Closed jsalowey closed 3 years ago

jsalowey commented 4 years ago

I've been assigned to security review this document. There are some potential fingerprinting issues with respect to system-colors and color-profiles. Should there be specific recommendations for handling these in incognito mode?

svgeesus commented 4 years ago

We are aware of fingerprinting issues with system colors. Could you outline the fingerprinting issue with color profiles?

jsalowey commented 4 years ago

Correction, color-profiles is more of a tracking risk than fingerprinting.

I think the fingerprinting risk from color profiles is low, but it may depend upon the implementation behavior. For example, if some implementations build-in some profiles then perhaps there would be a way to determine what the built-in profiles are (perhaps through timing). I think this risk is low, but would need more privacy review.

tabatkins commented 4 years ago

That seems to be a generic "what properties/values/etc are supported by this browser" info leak, right? That's completely unavoidable, and would be similarly exposed by any other newish feature with varying support, across the entire web platform.

Or is there something specific to color-profiles you're seeing here?

mallory commented 4 years ago

I also reviewed this from a privacy perspective, and I think a reliance on color-profiles reduces the issue with system colors.
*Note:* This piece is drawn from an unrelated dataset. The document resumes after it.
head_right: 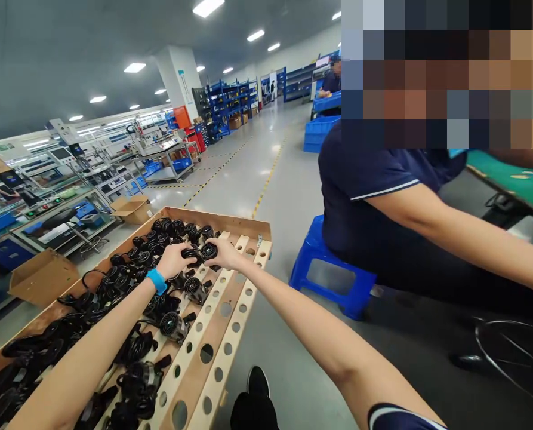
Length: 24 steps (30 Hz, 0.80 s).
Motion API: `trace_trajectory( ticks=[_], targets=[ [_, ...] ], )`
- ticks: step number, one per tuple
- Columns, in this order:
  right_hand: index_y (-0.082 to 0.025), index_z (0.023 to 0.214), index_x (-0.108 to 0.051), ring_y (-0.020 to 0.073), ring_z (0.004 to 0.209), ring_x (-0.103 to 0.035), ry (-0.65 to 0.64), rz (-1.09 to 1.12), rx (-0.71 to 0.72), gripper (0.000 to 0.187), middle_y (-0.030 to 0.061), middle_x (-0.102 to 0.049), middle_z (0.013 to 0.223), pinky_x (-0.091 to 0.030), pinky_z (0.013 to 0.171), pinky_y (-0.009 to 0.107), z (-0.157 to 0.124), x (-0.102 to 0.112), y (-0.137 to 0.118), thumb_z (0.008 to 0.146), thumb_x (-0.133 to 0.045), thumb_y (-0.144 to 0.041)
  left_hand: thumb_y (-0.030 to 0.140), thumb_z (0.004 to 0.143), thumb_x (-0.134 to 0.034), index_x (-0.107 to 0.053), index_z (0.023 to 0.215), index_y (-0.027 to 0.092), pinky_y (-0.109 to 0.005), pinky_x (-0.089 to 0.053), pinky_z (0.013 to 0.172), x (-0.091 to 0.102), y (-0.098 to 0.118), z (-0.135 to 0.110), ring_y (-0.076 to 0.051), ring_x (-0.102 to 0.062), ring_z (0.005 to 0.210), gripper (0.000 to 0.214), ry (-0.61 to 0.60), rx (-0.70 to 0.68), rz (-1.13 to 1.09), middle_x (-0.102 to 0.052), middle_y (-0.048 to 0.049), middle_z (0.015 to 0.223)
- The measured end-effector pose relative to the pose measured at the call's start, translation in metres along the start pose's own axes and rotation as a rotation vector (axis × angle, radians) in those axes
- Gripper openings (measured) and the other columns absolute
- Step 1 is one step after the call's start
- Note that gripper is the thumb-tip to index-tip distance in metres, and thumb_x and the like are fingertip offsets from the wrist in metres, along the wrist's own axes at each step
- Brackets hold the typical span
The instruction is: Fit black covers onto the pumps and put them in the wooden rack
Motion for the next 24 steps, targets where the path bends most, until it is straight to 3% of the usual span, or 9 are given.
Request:
trace_trajectory(
  ticks=[4, 7, 14, 18, 24],
  targets=[
    [-0.017, 0.118, -0.065, 0.0250, 0.098, -0.066, -0.064, 0.015, -0.028, 0.057, 0.0076, -0.072, 0.108, -0.050, 0.086, 0.034, 0.014, -0.019, 0.037, 0.065, -0.086, -0.023, 0.018, 0.077, -0.078, -0.074, 0.088, 0.015, -0.029, -0.051, 0.076, -0.031, -0.025, 0.014, -0.021, -0.069, 0.080, 0.013, -0.037, 0.049, 0.012, -0.075, -0.0057, 0.084],
    [-0.017, 0.121, -0.065, 0.0240, 0.098, -0.066, -0.102, 0.028, -0.025, 0.059, 0.0072, -0.071, 0.110, -0.050, 0.085, 0.032, 0.022, -0.023, 0.051, 0.067, -0.086, -0.027, 0.021, 0.078, -0.078, -0.074, 0.087, 0.015, -0.028, -0.050, 0.075, -0.034, -0.029, 0.021, -0.021, -0.068, 0.081, 0.011, -0.059, 0.062, 0.027, -0.074, -0.0062, 0.085],
    [-0.016, 0.123, -0.066, 0.0259, 0.097, -0.065, -0.176, 0.012, -0.002, 0.066, 0.0088, -0.070, 0.113, -0.050, 0.082, 0.031, 0.038, -0.027, 0.054, 0.063, -0.089, -0.032, 0.022, 0.077, -0.078, -0.073, 0.083, 0.016, -0.029, -0.049, 0.076, -0.026, -0.031, 0.020, -0.022, -0.068, 0.081, 0.009, -0.115, 0.066, 0.080, -0.074, -0.0052, 0.082],
    [-0.018, 0.123, -0.067, 0.0250, 0.095, -0.066, -0.203, 0.007, -0.001, 0.064, 0.0077, -0.072, 0.112, -0.050, 0.081, 0.031, 0.038, -0.036, 0.060, 0.063, -0.089, -0.025, 0.022, 0.079, -0.076, -0.074, 0.087, 0.016, -0.028, -0.050, 0.075, -0.040, -0.039, 0.017, -0.022, -0.069, 0.079, 0.010, -0.151, 0.085, 0.121, -0.074, -0.0052, 0.081],
    [-0.018, 0.120, -0.069, 0.0271, 0.096, -0.068, -0.241, 0.022, 0.013, 0.062, 0.0077, -0.073, 0.109, -0.051, 0.082, 0.032, 0.036, -0.046, 0.075, 0.061, -0.089, -0.023, 0.024, 0.081, -0.074, -0.074, 0.092, 0.016, -0.029, -0.052, 0.084, -0.061, -0.038, 0.016, -0.024, -0.071, 0.093, 0.014, -0.245, 0.063, 0.232, -0.076, -0.0092, 0.097]
  ],
)
Point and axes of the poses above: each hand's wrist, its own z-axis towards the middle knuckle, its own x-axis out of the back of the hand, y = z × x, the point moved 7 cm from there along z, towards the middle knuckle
For example if system colors is overly uniquely specified, then fingerprinting and security attacks increase. But if users are encouraged to choose from a standard set of color-profiles to fulfill their needs, eg accessibility, dark mode, etc, then they're less likely to come up with entirely unique settings.

tabatkins commented 4 years ago

Color profiles and system colors are completely unrelated, unfortunately. Color profiles are about specifying a colorspace, so you can say color(foo 1 .5 0) and the browser knows how to turn that into a color it can display. It's not a set of colors forming a "profile".

x-Jake-x commented 4 years ago

Here are my thoughts:

As far as color-profiles mentioned here go, they allow for an src. In an "incognito mode", to avoid fingerprinting (I do not completely understand how this is different from tracking), a UA should be sure to request these resources newly with each session rather than rely on a cached resource that could potentially identify a user. As I assume that already happens in icognito mode, I wonder if it even needs to be said, but there it is.

i.e., the draft gives this example:

@color-profile --fogra55beta { src: url('https://example.org/2020_13.003_FOGRA55beta_CL_Profile.icc'); } .dark_skin { background-color: color(--fogra55beta 0.183596 0.464444 0.461729 0.612490 0.156903 0.000000 0.000000); }

It is entirely possible that example.org/whatever.icc is actually a resource on a remote server that is generated dynamically when this request is made. If a user is expecting privacy, then it seems to me that the correction action would be to request the resource once for each session, which would make the UA say "This user hasn't been here before."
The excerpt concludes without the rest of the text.